DeLay was selling influence and rigging gerrymanders for hundreds of thousands in exchange for millions of government money. Being good at corruption is not good, by the way.
If DeLay had not been doing anything wrong, he would not have left in disgrace. The evidence is as clear as it can get.
Apparently not.
No Charges Against DeLay in Abramoff Inquiry
By CHARLIE SAVAGE
WASHINGTON - Tom DeLay, a Texas Republican and former House majority leader who resigned from Congress in June 2006 in a spectacular fall from political power, will not face federal corruption charges over his dealings with the disgraced lobbyist Jack Abramoff.
After a six-year investigation, the Justice Department's public integrity section has informed Mr. DeLay that it was closing its file on his involvement in the Abramoff affair without an indictment, Mr. DeLay and his lawyer, Richard Cullen, announced Monday.
"This is a great day for me and my family," Mr. DeLay told reporters in a conference call.
Mr. DeLay's legal troubles are not yet over. He still faces a trial in Texas on unrelated state charges of money laundering and conspiracy in connection with campaign donations during the 2002 election. A trial on those charges, for which he was indicted in 2005, was delayed for years because of an appeal by co-defendants, but a hearing on pretrial motions is scheduled for next week.
Mr. DeLay predicted Monday that he would be exonerated on those charges as well, while saying that he was always confident that he would be found not guilty of any wrongdoing in his dealings with Mr. Abramoff. Mr. DeLay noted that while he could have thrown up roadblocks to the federal investigation, he had instead turned over his e-mail and computer files and instructed aides to cooperate fully.

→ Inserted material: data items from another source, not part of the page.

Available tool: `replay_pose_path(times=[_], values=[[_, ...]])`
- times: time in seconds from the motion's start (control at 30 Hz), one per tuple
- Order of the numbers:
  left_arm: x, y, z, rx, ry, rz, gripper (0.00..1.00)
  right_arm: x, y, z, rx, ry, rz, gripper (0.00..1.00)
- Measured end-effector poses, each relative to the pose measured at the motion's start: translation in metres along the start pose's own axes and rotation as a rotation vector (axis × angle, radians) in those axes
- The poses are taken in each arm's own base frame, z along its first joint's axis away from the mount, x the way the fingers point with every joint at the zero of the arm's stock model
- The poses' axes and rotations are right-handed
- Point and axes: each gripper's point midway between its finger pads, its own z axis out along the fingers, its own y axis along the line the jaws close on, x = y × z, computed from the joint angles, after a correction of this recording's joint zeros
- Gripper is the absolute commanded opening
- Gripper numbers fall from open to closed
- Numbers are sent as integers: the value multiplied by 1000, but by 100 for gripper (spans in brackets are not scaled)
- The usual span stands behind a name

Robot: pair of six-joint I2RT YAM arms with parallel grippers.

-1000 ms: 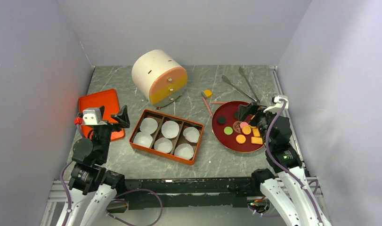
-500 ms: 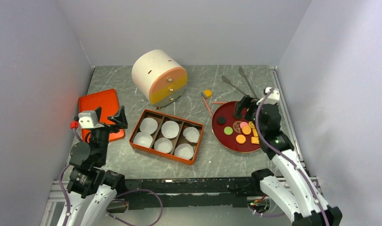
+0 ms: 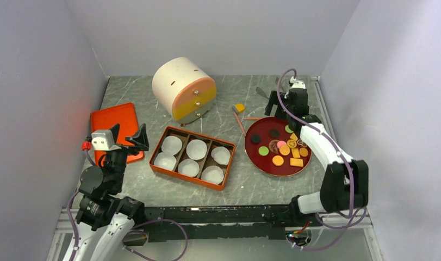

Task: Pack the cookies

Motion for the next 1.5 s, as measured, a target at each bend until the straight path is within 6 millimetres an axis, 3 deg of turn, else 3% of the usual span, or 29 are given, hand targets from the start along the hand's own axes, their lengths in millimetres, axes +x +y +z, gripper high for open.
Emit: replay_pose_path(times=[0.33, 0.63, 0.77, 0.97, 1.13, 1.5], values=[[0, -7, -1, 35, 3, 13, 97, -17, -36, 78, -5, 46, -46, 99], [2, -13, 0, 71, 10, 22, 97, -30, -69, 151, -82, 96, -133, 85], [4, -18, 2, 96, 16, 34, 97, -19, -73, 178, -130, 143, -163, 78], [9, -22, 6, 113, 33, 48, 97, 2, -67, 202, -218, 220, -208, 65], [10, -24, 7, 126, 39, 51, 97, 22, -65, 209, -262, 276, -244, 57], [22, -29, 12, 147, 81, 79, 97, 31, -53, 214, -241, 308, -408, 41]])
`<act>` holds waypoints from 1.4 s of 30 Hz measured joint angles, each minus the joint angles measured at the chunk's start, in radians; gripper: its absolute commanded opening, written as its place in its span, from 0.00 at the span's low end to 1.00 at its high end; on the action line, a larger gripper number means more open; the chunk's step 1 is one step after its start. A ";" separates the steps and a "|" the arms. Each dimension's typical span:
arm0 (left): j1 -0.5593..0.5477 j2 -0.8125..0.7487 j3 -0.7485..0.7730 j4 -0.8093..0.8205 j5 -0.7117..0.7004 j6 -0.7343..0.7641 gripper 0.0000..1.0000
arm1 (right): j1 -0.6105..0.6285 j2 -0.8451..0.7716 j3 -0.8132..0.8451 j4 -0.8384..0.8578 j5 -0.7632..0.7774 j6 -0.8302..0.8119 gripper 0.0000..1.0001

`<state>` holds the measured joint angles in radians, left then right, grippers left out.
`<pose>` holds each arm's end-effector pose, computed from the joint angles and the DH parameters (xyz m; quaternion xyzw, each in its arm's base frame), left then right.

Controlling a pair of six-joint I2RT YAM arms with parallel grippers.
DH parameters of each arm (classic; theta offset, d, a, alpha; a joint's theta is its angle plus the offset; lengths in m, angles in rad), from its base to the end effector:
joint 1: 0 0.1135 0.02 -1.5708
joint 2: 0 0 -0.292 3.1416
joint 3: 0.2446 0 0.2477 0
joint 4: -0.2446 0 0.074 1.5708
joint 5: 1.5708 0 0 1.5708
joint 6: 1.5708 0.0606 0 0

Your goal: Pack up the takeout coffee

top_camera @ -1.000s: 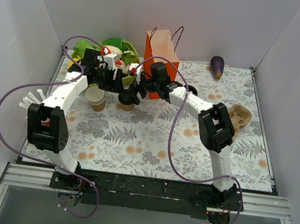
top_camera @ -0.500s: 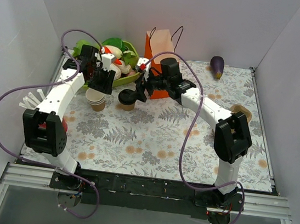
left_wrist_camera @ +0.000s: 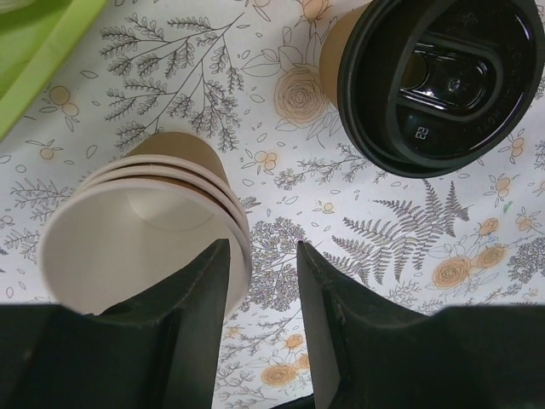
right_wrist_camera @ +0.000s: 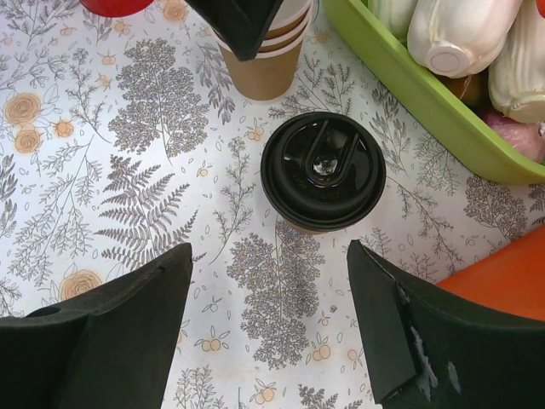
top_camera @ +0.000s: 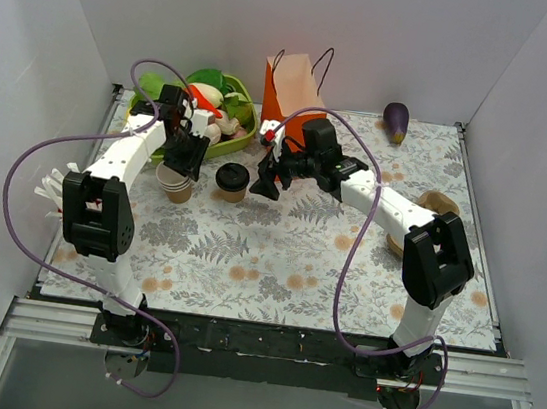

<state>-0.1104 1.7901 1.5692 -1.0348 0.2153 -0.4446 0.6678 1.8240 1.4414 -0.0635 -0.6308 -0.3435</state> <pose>0.3687 -0.0539 0.2777 -0.1467 0.9710 -0.1448 0.1210 0.3307 0.3064 0.3091 -0.5343 0.6235 0.3408 0.4579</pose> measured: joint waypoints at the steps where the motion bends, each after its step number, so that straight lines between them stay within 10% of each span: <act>1: 0.000 0.000 0.006 -0.002 -0.002 0.000 0.34 | 0.000 0.000 -0.002 -0.003 0.001 0.000 0.80; 42: 0.010 0.007 0.052 -0.068 -0.050 0.029 0.09 | -0.008 -0.001 -0.020 -0.002 0.010 -0.004 0.79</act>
<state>-0.1009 1.7973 1.6211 -1.1027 0.1658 -0.4152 0.6601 1.8229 1.4216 -0.0654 -0.6212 -0.3477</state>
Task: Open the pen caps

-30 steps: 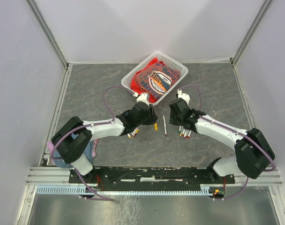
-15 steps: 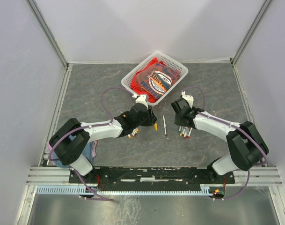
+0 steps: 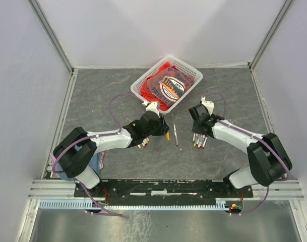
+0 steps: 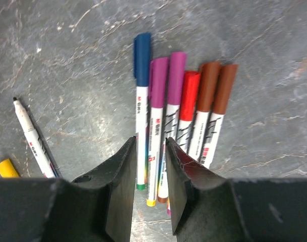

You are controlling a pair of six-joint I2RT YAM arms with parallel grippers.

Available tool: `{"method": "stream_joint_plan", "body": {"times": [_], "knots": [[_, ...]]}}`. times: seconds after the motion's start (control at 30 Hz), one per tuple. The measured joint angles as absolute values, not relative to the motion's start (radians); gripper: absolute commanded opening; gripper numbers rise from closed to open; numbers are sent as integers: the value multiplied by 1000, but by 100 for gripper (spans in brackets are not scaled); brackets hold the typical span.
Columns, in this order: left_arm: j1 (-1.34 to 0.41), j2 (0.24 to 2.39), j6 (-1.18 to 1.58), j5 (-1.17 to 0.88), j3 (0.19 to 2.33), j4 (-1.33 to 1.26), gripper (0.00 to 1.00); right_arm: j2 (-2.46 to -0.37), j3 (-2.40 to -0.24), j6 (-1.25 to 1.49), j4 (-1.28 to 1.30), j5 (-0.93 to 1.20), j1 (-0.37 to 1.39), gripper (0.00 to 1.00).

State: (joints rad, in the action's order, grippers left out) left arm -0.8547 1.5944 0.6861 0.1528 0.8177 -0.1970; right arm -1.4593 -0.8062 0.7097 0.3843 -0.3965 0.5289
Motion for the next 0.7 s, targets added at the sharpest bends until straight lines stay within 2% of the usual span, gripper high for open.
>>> {"method": "stream_joint_plan", "body": {"times": [0.7], "knots": [[-855,1592,686,135,817,-197,44,-1349,-734,710,474,-412,400,36]]}}
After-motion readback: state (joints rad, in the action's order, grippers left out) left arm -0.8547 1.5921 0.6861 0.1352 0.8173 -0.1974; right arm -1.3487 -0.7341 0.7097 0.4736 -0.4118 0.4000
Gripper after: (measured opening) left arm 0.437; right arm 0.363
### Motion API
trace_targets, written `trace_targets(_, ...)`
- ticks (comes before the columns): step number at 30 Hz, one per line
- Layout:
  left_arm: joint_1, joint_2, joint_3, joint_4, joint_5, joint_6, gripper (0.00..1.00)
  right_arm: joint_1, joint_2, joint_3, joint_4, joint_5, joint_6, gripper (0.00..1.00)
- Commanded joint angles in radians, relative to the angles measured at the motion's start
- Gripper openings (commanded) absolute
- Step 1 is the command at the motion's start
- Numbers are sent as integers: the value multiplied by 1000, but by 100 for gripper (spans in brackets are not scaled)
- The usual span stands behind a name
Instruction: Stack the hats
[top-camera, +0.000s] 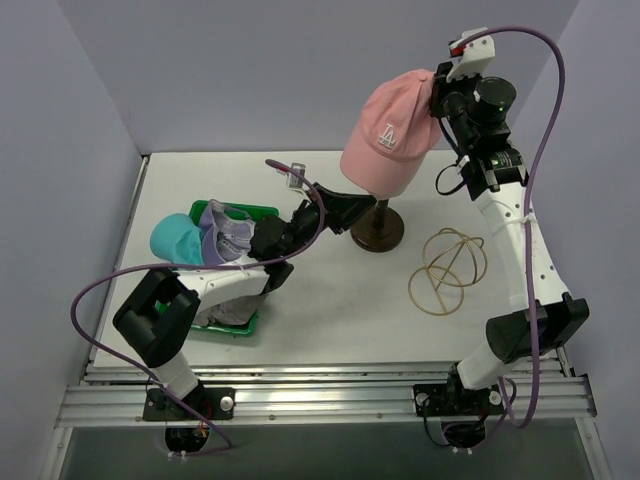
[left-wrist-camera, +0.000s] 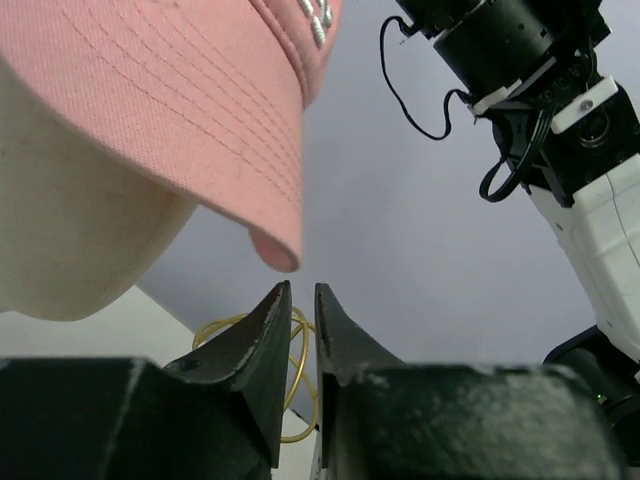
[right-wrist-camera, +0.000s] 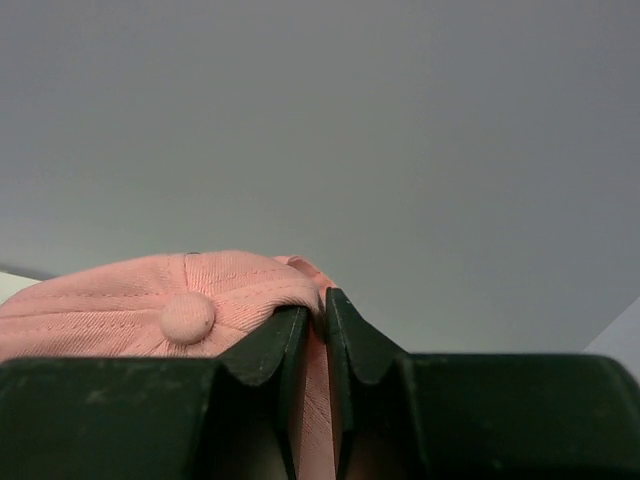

The scandal, which helped Democrats win majorities in Congress in the 2006 election, led to convictions or guilty pleas by two of Mr. DeLay's former aides; former Representative Bob Ney, Republican of Ohio; two former White House officials; Mr. Abramoff himself; and several other former Congressional aides and lobbyists. Mr. Abramoff was released from prison in June.
It involved a sprawling series of accusations that officials accepted gifts, trips and campaign donations while doing favors for Mr. Abramoff's clients, which included gambling interests like Indian tribal and online casinos and the Northern Mariana Islands, a United States commonwealth that was seeking to preserve its exemption from a minimum wage.
Mr. DeLay took several trips arranged by Mr. Abramoff, who also helped raise money for his political campaigns and a charity Mr. DeLay runs for foster children. A firm with financial ties to Mr. Abramoff established a retirement account for Mr. DeLay's wife, and she and their daughter also received payments for consulting work on Mr. Delay's campaigns.
Melanie Sloan, the executive director of Citizens for Responsibility and Ethics in Washington, a government watchdog group, sharply criticized the Justice Department's decision to close the investigation into Mr. DeLay's role without charges.
"It's a sad day for America when one of the most corrupt members to ever walk the halls of Congress gets a free pass," Ms. Sloan said. "The Justice Department's decision not to prosecute Mr. DeLay for his actions sends exactly the wrong message to current and future members."
But Mr. DeLay said that he had done nothing wrong and that his political enemies had spent more than a decade coming up with "frivolous" ethics charges against him. He denounced the "criminalization of politics and the politics of personal destruction" that he contended his case exemplified.
"The new politics - it's no longer good enough to beat you on policy," he said. "They have to completely drown you and put you in prison and destroy your family and your reputation and finances, then dance on your grave."
The Justice Department has a policy of not discussing or confirming investigations that end without charges, and a spokeswoman declined to comment.
Mr. Cullen said prosecutors had periodically contacted him to ask questions over the years, but had never requested an interview with Mr. DeLay himself.
Mr. DeLay said he had no regrets over his dealings with Mr. Abramoff, saying he had never done anything "untoward or unprofessional" for him. Mr. DeLay defended the trips, saying it was good to find ways to avoid having taxpayers pay for his travel, and also defended the merits of the policy positions he took that dovetailed with the interests of Mr. Abramoff's clients.
"The thing that bothers me the most, I think, is not that people think I'm corrupt," Mr. DeLay said. "It's that they think I'm stupid. I knew the Democrats were going to come after me - they announced they were going to come after me. So I wouldn't even go to the restroom without a lawyer saying I could. Everything was absolutely above-board, transparent, within the House rules, and I have been found guilty of nothing."